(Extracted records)
:::::

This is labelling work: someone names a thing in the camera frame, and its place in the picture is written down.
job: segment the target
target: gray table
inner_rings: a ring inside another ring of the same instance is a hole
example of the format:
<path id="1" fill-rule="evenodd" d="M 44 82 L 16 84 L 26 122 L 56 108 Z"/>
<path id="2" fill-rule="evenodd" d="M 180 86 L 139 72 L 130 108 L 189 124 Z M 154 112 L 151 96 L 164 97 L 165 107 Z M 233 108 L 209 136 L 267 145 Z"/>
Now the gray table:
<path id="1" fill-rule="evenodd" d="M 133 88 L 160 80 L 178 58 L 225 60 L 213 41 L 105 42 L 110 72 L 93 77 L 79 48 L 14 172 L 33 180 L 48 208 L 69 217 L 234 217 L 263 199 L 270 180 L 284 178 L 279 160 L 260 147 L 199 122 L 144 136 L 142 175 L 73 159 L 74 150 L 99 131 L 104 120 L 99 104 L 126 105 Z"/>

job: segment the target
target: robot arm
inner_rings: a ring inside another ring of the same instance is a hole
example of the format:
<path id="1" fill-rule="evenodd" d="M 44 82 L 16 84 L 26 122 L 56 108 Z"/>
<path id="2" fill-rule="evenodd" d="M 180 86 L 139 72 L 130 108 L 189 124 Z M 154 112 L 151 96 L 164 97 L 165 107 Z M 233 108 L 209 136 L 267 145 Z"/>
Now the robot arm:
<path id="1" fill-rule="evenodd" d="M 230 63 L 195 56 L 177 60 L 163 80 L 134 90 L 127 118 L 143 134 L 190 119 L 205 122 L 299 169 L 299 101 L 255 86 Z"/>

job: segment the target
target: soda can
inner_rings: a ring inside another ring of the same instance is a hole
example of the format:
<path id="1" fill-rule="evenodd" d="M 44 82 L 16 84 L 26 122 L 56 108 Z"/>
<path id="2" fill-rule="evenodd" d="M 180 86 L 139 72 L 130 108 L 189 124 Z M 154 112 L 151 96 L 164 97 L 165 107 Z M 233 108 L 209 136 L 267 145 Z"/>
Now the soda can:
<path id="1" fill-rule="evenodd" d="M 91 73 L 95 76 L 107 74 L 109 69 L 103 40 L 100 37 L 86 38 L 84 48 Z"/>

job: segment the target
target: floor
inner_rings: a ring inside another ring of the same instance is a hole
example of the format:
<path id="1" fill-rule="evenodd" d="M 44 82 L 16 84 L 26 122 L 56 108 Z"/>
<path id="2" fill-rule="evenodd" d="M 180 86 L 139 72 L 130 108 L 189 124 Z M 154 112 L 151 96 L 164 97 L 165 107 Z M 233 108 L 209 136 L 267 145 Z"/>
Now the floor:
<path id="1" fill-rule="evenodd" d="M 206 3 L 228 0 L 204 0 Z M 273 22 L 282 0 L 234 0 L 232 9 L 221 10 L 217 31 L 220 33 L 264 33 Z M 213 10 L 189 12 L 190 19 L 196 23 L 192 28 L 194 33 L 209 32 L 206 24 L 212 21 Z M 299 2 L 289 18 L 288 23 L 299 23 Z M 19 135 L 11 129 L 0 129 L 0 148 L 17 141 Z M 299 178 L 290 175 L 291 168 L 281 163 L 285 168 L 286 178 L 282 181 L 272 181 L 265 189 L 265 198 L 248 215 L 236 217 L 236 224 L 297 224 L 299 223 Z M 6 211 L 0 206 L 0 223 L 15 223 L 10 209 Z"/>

:::::

• **What is being asked**
Would you repeat each line above exactly as it stands?

• **Written response**
This is labelling work: someone names a thing in the camera frame, and its place in the picture is written down.
job: segment the target
target: gray table
inner_rings: a ring inside another ring of the same instance is a hole
example of the format:
<path id="1" fill-rule="evenodd" d="M 44 82 L 16 84 L 26 122 L 56 108 Z"/>
<path id="2" fill-rule="evenodd" d="M 180 86 L 139 72 L 130 108 L 189 124 Z M 154 112 L 151 96 L 164 97 L 165 107 Z M 233 108 L 209 136 L 267 145 Z"/>
Now the gray table:
<path id="1" fill-rule="evenodd" d="M 133 88 L 160 80 L 178 58 L 225 60 L 213 41 L 105 42 L 110 72 L 93 77 L 79 48 L 14 172 L 33 180 L 48 208 L 69 217 L 234 217 L 263 199 L 270 180 L 284 178 L 279 160 L 260 147 L 199 122 L 144 136 L 142 175 L 73 159 L 74 150 L 99 131 L 104 120 L 99 104 L 126 105 Z"/>

job: segment the target
target: robot arm
inner_rings: a ring inside another ring of the same instance is a hole
example of the format:
<path id="1" fill-rule="evenodd" d="M 44 82 L 16 84 L 26 122 L 56 108 Z"/>
<path id="2" fill-rule="evenodd" d="M 180 86 L 139 72 L 130 108 L 189 124 Z M 154 112 L 151 96 L 164 97 L 165 107 Z M 233 108 L 209 136 L 267 145 Z"/>
Now the robot arm:
<path id="1" fill-rule="evenodd" d="M 230 63 L 195 56 L 177 60 L 163 80 L 134 90 L 127 118 L 143 134 L 190 119 L 205 122 L 299 169 L 299 101 L 255 86 Z"/>

job: segment the target
target: soda can
inner_rings: a ring inside another ring of the same instance is a hole
example of the format:
<path id="1" fill-rule="evenodd" d="M 44 82 L 16 84 L 26 122 L 56 108 Z"/>
<path id="2" fill-rule="evenodd" d="M 180 86 L 139 72 L 130 108 L 189 124 Z M 154 112 L 151 96 L 164 97 L 165 107 Z M 233 108 L 209 136 L 267 145 Z"/>
Now the soda can:
<path id="1" fill-rule="evenodd" d="M 91 73 L 95 76 L 107 74 L 109 69 L 103 40 L 100 37 L 86 38 L 84 48 Z"/>

job: segment the target
target: floor
inner_rings: a ring inside another ring of the same instance is a hole
example of the format:
<path id="1" fill-rule="evenodd" d="M 44 82 L 16 84 L 26 122 L 56 108 Z"/>
<path id="2" fill-rule="evenodd" d="M 180 86 L 139 72 L 130 108 L 189 124 Z M 154 112 L 151 96 L 164 97 L 165 107 Z M 233 108 L 209 136 L 267 145 Z"/>
Now the floor:
<path id="1" fill-rule="evenodd" d="M 206 3 L 228 0 L 204 0 Z M 273 22 L 282 0 L 234 0 L 232 9 L 221 10 L 217 31 L 220 33 L 264 33 Z M 213 10 L 189 12 L 190 19 L 196 23 L 192 28 L 194 33 L 209 32 L 206 24 L 212 21 Z M 299 2 L 289 18 L 288 23 L 299 23 Z M 19 135 L 11 129 L 0 129 L 0 148 L 17 141 Z M 299 178 L 290 175 L 291 168 L 281 163 L 285 168 L 286 178 L 282 181 L 272 181 L 265 189 L 265 198 L 248 215 L 236 217 L 236 224 L 297 224 L 299 223 Z M 6 211 L 0 206 L 0 223 L 15 223 L 10 209 Z"/>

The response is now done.